→ DATA SEGMENT

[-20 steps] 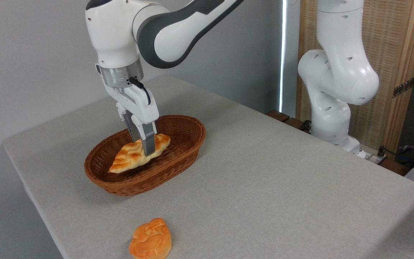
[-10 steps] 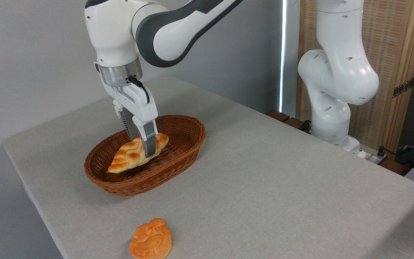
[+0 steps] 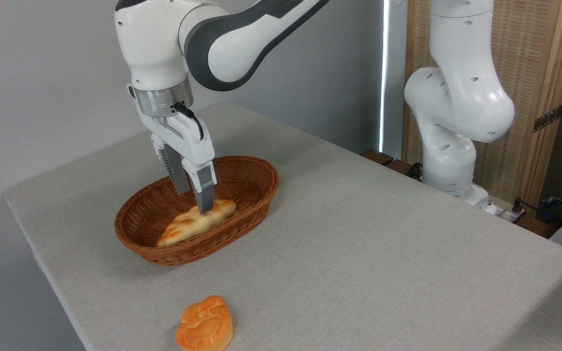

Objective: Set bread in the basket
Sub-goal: 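Lower the croissant into the basket and open the gripper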

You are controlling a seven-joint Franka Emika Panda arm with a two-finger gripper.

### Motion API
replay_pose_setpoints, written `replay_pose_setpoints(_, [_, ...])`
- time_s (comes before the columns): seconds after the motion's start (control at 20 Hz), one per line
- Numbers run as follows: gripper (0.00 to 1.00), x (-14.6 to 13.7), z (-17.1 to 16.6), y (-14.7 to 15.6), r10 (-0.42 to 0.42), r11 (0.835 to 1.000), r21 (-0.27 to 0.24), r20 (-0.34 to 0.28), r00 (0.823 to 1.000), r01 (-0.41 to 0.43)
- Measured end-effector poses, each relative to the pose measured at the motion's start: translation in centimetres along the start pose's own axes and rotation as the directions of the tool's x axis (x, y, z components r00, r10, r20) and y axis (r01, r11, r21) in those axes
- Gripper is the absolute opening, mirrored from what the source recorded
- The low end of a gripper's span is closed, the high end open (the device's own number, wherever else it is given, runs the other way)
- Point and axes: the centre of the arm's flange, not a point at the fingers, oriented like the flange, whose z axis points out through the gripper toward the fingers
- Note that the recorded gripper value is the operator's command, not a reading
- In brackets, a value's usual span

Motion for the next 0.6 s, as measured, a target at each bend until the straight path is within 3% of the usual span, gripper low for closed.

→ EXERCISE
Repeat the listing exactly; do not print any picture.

→ WORKED SOLUTION
[-20 steps] 
[-10 steps] 
[+0 steps] 

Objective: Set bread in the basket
Sub-goal: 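Lower the croissant into the basket and open the gripper
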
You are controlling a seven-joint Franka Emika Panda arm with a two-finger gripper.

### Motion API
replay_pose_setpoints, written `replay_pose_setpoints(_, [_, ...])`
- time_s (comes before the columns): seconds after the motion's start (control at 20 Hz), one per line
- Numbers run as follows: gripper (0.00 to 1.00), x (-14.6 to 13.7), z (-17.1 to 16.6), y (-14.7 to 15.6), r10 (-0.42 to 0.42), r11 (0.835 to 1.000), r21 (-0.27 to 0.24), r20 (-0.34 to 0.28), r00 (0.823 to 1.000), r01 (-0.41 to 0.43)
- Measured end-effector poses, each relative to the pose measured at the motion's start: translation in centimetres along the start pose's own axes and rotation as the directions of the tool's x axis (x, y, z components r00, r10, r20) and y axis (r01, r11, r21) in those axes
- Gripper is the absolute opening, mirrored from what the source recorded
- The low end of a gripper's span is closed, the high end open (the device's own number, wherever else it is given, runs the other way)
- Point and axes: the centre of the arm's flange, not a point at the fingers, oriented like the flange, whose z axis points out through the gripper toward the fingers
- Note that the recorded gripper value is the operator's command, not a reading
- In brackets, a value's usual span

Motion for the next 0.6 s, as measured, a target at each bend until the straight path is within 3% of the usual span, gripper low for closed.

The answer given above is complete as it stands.